**Task brief**
Each line of the data should be given again exactly.

**Dataset section**
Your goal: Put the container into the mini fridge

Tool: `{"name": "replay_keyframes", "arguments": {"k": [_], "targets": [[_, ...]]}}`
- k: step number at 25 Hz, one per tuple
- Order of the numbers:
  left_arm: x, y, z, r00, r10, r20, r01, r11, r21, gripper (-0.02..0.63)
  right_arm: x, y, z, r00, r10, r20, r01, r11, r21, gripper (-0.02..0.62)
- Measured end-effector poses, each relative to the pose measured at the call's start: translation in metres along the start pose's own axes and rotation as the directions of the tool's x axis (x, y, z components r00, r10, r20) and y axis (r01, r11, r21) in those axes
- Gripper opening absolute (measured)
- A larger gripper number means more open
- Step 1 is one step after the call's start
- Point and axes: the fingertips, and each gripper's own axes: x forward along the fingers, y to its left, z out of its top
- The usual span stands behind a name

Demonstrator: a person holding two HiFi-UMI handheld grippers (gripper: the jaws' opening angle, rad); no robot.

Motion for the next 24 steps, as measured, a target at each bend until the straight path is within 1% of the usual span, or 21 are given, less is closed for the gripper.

**Final answer**
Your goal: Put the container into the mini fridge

Tool: `{"name": "replay_keyframes", "arguments": {"k": [_], "targets": [[_, ...]]}}`
- k: step number at 25 Hz, one per tuple
- Order of the numbers:
  left_arm: x, y, z, r00, r10, r20, r01, r11, r21, gripper (-0.02..0.63)
  right_arm: x, y, z, r00, r10, r20, r01, r11, r21, gripper (-0.02..0.62)
- Measured end-effector poses, each relative to the pose measured at the call's start: translation in metres along the start pose's own axes and rotation as the directions of the tool's x axis (x, y, z components r00, r10, r20) and y axis (r01, r11, r21) in those axes
- Gripper opening absolute (measured)
- A larger gripper number means more open
- Step 1 is one step after the call's start
- Point and axes: the fingertips, and each gripper's own axes: x forward along the fingers, y to its left, z out of its top
- The usual span stands behind a name

Demonstrator: a person holding two HiFi-UMI handheld grippers (gripper: the jaws' opening angle, rad); no robot.

Motion for the next 24 steps, as measured, a target at each bend until the straight path is within 1% of the usual span, or 21 are given, less is closed for the gripper.

Now the exercise is complete.